• EXERCISE DETAILS
Below are the records; count the lines that include the string "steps" and give only that number.

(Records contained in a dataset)
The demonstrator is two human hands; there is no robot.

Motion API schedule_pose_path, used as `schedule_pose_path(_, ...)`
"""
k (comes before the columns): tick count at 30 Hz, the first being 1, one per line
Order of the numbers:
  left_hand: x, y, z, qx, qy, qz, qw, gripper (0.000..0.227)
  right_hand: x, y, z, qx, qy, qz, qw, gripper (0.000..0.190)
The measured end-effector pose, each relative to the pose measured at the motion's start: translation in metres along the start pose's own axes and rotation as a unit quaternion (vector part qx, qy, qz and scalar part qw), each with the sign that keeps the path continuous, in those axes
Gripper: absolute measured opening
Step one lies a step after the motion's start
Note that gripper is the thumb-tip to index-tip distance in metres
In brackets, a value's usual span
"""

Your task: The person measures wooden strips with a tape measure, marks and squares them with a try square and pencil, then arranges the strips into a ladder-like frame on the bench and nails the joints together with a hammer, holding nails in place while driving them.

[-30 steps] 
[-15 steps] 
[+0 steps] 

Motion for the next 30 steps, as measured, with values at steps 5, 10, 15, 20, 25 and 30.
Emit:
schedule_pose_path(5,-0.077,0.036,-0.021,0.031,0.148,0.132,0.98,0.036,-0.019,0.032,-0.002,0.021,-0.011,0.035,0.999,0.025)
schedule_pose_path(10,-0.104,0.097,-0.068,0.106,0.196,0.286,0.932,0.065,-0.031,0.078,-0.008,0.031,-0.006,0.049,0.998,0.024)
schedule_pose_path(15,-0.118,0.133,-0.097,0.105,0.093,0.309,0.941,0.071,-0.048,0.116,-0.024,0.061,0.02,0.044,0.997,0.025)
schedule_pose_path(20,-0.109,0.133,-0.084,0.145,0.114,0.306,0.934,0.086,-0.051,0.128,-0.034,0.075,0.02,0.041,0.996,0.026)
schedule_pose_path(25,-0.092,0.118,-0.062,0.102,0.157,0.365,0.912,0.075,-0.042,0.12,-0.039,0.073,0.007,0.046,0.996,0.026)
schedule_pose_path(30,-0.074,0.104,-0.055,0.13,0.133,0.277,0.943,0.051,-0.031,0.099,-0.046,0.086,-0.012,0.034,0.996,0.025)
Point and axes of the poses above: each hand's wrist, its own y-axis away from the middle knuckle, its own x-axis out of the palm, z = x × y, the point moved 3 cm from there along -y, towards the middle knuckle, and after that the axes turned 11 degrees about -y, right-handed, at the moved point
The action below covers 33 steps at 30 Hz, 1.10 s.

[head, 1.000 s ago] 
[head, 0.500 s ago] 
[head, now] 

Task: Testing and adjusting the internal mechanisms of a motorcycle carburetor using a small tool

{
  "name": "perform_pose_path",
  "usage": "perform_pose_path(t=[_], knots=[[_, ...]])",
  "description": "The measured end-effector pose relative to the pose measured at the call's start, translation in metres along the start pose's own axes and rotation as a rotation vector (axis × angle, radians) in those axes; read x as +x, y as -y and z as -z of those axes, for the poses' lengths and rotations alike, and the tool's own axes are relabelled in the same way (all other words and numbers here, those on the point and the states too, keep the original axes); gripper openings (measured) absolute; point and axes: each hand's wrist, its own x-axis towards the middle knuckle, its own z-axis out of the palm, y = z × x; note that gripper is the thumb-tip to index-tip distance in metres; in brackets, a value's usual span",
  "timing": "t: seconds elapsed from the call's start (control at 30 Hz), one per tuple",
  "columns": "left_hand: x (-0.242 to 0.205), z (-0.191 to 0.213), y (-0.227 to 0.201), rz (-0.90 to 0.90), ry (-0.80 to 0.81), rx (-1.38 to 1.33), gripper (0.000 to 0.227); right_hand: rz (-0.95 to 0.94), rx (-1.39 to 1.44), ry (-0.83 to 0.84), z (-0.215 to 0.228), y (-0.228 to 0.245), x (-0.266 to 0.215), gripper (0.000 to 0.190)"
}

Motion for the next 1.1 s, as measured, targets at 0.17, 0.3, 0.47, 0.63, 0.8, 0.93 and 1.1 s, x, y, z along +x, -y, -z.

• YOUR RESPONSE
5